Journeying through life, I struggle with one thought, am I enough?
When I look into the mirror, all I see is hurt, pain, disappointment, and fear. Staring back at me is blackness, scars, destruction, and voicelessness. Does everyone else see what I see? Can they see the hate I have within me?
Every day I wake up, I refuse to look into the mirror. Despising the image that I see in front of me because I do not feel I’m beautiful. When I look at other black women, freshness, confidence, radiance, and beauty is what I see in them that I do not see in me.
Pictures to me show all my imperfections, my awkwardness, my inability to have a simple skincare regimen. The fact I was never a hair person, let alone a make-up type woman. I am not the standard of beauty, nor do I feel like the norm. The reality, I’m not beautiful, and I know it.

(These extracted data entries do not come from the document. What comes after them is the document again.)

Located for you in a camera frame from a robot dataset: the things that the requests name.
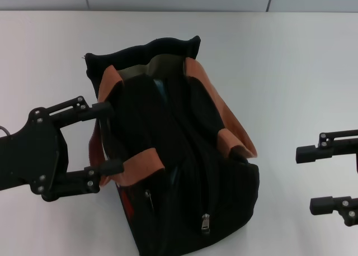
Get black food bag orange straps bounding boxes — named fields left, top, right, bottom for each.
left=83, top=35, right=261, bottom=256

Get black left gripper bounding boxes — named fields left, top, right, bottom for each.
left=0, top=96, right=125, bottom=202

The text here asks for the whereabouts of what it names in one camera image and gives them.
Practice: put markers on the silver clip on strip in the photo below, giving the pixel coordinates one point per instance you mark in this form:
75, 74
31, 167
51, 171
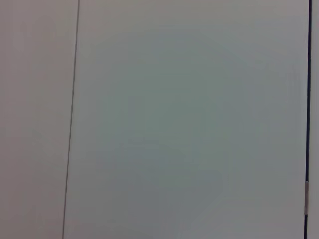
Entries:
306, 198

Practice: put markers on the black vertical wall strip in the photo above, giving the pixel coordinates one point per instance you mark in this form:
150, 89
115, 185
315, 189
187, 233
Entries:
309, 99

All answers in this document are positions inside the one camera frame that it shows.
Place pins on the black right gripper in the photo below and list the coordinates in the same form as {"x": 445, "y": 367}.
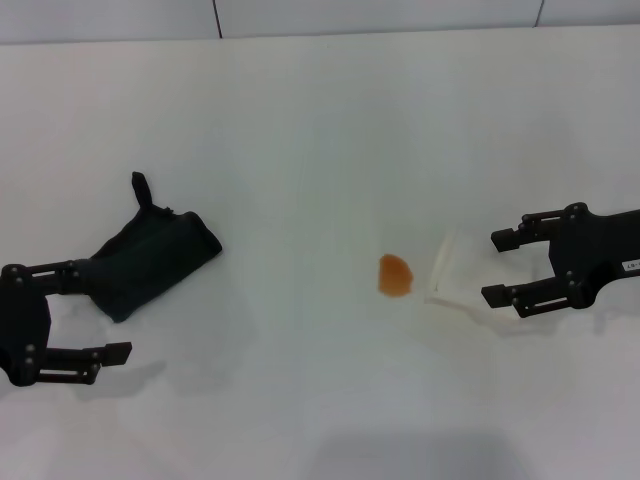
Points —
{"x": 600, "y": 255}

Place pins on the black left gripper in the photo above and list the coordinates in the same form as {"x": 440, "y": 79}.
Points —
{"x": 22, "y": 320}

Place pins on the white paper cup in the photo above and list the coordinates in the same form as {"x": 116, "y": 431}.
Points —
{"x": 442, "y": 265}

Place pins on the dark blue rag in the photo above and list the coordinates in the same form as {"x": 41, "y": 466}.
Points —
{"x": 150, "y": 260}

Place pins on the orange liquid stain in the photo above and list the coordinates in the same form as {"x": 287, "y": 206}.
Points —
{"x": 395, "y": 275}

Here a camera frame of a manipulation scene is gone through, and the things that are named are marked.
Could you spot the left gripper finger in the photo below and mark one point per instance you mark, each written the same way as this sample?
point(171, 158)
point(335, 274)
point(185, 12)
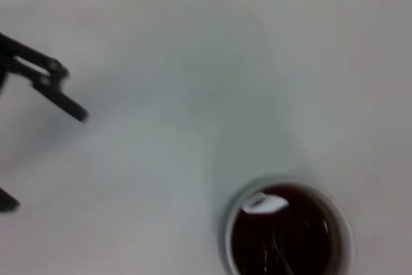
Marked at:
point(8, 203)
point(54, 89)

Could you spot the grey ceramic mug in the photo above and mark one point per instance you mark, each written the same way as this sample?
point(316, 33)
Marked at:
point(231, 230)

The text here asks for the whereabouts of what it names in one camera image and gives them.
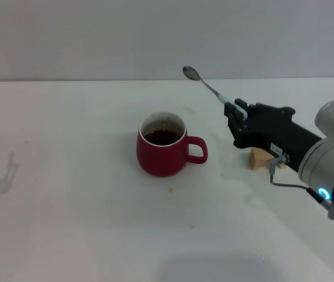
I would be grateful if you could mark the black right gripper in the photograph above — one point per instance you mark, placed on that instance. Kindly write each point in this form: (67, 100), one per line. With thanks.
(273, 129)

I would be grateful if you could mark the red ceramic cup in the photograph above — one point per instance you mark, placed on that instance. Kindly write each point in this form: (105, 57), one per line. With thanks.
(161, 161)

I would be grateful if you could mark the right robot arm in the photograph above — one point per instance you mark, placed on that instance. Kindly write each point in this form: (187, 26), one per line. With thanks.
(320, 158)

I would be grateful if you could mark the light notched wooden block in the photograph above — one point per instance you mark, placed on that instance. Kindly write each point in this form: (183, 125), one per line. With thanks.
(259, 160)

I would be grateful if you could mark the dark coffee liquid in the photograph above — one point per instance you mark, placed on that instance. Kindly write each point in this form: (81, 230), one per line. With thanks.
(162, 138)

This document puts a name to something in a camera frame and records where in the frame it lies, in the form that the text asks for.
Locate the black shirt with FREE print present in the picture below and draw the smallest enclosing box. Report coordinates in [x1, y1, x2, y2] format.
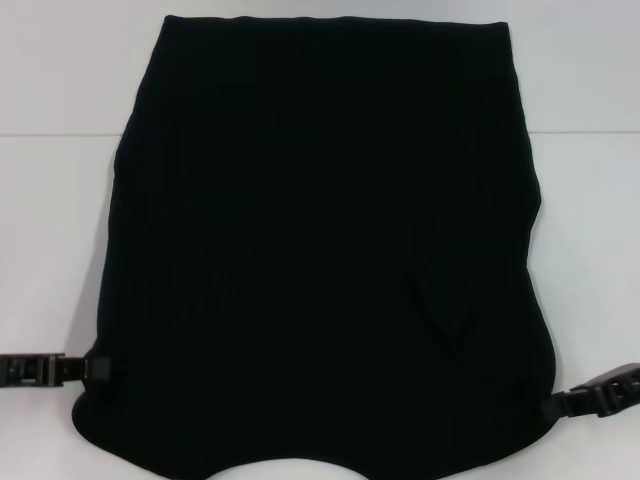
[68, 14, 557, 480]

Growing up, I remember people telling me how beautiful I was. I felt superior, validated, and vindicated from my struggles. As I grew others bullied me because I was the ugly girl, I did not come from money, and I had a scare on my chest from open-heart surgery. People started to see all my insecurities and made me feel inferior.
I became older, started to love me again. My sense of peace, strength, and wholeness became a reality. Once again, I had my breakdown in beauty. I no longer cared about my self validity but rather seek validation from those around me. I solicit encouragement from others, whether it is family validation, outside influences, or social media responses I need validation.
I remember an interview I heard with Aeysha Curry. So many people bashed her comment when she said;
”Something that bothers me and honestly has given me a sense of a little bit of insecurity, is the fact that there are all these women throwing themselves [at Steph], but me, the past 10 years, I don’t have any of that, I have zero — this sounds weird, but — male attention.”
I relate to Mrs. Curry because my husband gets attention and yet, I don’t feel men look at me.
Yes, this type of validation isn’t sufficient, but when you have been picked apart, broken down, and have the constant anxieties of not being accepted as I have, you may feel these validations are needed. The ugly truth, I care how others perceive me.
As I embark on my journey through life, I hope and pray that I continue to show myself, I’m all I need and more. I hope I can break down the stereotypical barriers.
I’ve started therapy, yoga, meditation, reading, this blog, and focusing on self-love instead of outside validation. I can’t make people value me, only I can value myself.
I am PRICELESS!
Am I enough? The short answer is, YES!
Today I challenge you to sit down and compartmentalize yourself. Tell yourself you are MORE than enough.
The ugly truth is I’m a work in progress and hope you’re ready to ride on this journey.